Exercise directions: Every line of the material has to be retyped exactly.

Input data:
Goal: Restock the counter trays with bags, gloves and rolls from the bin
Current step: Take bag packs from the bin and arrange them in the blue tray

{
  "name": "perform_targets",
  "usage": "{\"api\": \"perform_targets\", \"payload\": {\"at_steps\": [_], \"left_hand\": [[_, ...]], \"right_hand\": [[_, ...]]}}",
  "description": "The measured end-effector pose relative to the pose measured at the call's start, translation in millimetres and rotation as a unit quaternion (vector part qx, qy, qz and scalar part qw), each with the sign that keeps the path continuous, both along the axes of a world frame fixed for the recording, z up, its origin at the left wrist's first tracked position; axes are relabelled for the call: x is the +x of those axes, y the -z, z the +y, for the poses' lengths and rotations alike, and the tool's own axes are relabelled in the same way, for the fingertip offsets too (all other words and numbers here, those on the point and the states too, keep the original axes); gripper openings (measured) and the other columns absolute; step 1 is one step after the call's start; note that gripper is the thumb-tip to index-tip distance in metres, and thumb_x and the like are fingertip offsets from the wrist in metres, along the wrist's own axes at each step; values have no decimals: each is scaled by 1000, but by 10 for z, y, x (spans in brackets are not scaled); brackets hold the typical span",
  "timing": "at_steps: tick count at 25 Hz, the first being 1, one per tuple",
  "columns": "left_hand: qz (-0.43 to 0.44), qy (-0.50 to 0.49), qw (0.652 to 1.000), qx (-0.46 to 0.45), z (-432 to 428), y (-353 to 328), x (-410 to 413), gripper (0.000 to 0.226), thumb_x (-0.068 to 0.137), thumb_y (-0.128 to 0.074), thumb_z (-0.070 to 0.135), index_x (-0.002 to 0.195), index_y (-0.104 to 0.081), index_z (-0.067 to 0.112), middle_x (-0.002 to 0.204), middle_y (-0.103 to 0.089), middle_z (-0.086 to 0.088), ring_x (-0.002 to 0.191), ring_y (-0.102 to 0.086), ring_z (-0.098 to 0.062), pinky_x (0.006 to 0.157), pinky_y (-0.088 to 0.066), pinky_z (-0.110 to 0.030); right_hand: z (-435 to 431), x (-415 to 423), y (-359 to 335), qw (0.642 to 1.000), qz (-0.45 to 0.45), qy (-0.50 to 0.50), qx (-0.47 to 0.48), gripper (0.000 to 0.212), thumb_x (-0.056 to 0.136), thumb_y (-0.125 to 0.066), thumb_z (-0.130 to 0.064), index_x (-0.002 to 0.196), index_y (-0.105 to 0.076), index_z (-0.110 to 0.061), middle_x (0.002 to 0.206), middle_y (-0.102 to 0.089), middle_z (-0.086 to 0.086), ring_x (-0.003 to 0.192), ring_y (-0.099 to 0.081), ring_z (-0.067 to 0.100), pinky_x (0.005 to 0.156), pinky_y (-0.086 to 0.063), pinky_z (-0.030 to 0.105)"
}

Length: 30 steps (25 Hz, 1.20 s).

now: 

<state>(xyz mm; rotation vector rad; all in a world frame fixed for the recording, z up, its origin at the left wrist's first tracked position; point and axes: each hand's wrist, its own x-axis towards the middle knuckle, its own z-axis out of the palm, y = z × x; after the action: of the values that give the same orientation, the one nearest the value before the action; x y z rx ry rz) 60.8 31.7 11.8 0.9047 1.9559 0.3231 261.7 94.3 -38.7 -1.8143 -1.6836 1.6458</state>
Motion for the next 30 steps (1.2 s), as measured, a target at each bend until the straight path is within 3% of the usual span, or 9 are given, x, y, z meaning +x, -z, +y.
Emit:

Written answer:
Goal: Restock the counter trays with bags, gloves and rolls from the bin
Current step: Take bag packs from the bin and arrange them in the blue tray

{
  "name": "perform_targets",
  "usage": "{\"api\": \"perform_targets\", \"payload\": {\"at_steps\": [_], \"left_hand\": [[_, ...]], \"right_hand\": [[_, ...]]}}",
  "description": "The measured end-effector pose relative to the pose measured at the call's start, translation in millimetres and rotation as a unit quaternion (vector part qx, qy, qz and scalar part qw), each with the sign that keeps the path continuous, both along the axes of a world frame fixed for the recording, z up, its origin at the left wrist's first tracked position; axes are relabelled for the call: x is the +x of those axes, y the -z, z the +y, for the poses' lengths and rotations alike, and the tool's own axes are relabelled in the same way, for the fingertip offsets too (all other words and numbers here, those on the point and the states too, keep the original axes); gripper openings (measured) and the other columns absolute; step 1 is one step after the call's start; note that gripper is the thumb-tip to index-tip distance in metres, and thumb_x and the like are fingertip offsets from the wrist in metres, along the wrist's own axes at each step; values have no decimals: each is scaled by 1000, but by 10 for z, y, x (spans in brackets are not scaled); brackets hold the typical span",
  "timing": "at_steps: tick count at 25 Hz, the first being 1, one per tuple",
  "columns": "left_hand: qz (-0.43 to 0.44), qy (-0.50 to 0.49), qw (0.652 to 1.000), qx (-0.46 to 0.45), z (-432 to 428), y (-353 to 328), x (-410 to 413), gripper (0.000 to 0.226), thumb_x (-0.068 to 0.137), thumb_y (-0.128 to 0.074), thumb_z (-0.070 to 0.135), index_x (-0.002 to 0.195), index_y (-0.104 to 0.081), index_z (-0.067 to 0.112), middle_x (-0.002 to 0.204), middle_y (-0.103 to 0.089), middle_z (-0.086 to 0.088), ring_x (-0.002 to 0.191), ring_y (-0.102 to 0.086), ring_z (-0.098 to 0.062), pinky_x (0.006 to 0.157), pinky_y (-0.088 to 0.066), pinky_z (-0.110 to 0.030); right_hand: z (-435 to 431), x (-415 to 423), y (-359 to 335), qw (0.642 to 1.000), qz (-0.45 to 0.45), qy (-0.50 to 0.50), qx (-0.47 to 0.48), gripper (0.000 to 0.212), thumb_x (-0.056 to 0.136), thumb_y (-0.125 to 0.066), thumb_z (-0.130 to 0.064), index_x (-0.002 to 0.196), index_y (-0.105 to 0.076), index_z (-0.110 to 0.061), middle_x (0.002 to 0.206), middle_y (-0.102 to 0.089), middle_z (-0.086 to 0.086), ring_x (-0.003 to 0.192), ring_y (-0.099 to 0.081), ring_z (-0.067 to 0.100), pinky_x (0.005 to 0.156), pinky_y (-0.086 to 0.063), pinky_z (-0.030 to 0.105)"
}

Length: 30 steps (25 Hz, 1.20 s).

now: 

<state>(xyz mm; rotation vector rad; all in a world frame fixed for the recording, z up, its origin at the left wrist's first tracked position; point and axes: each hand's wrist, its own x-axis towards the middle knuckle, its own z-axis out of the palm, y = z × x; after the action: of the values that give the same orientation, the one nearest the value before the action; x y z rx ry rz) 60.8 31.7 11.8 0.9047 1.9559 0.3231 261.7 94.3 -38.7 -1.8143 -1.6836 1.6458</state>
Motion for the next 30 steps (1.2 s), as measured, a target at each bend until the straight path is within 3% of the usual span, or 9 are given, x, y, z meaning +x, -z, +y.
Emit:

No additional output is required.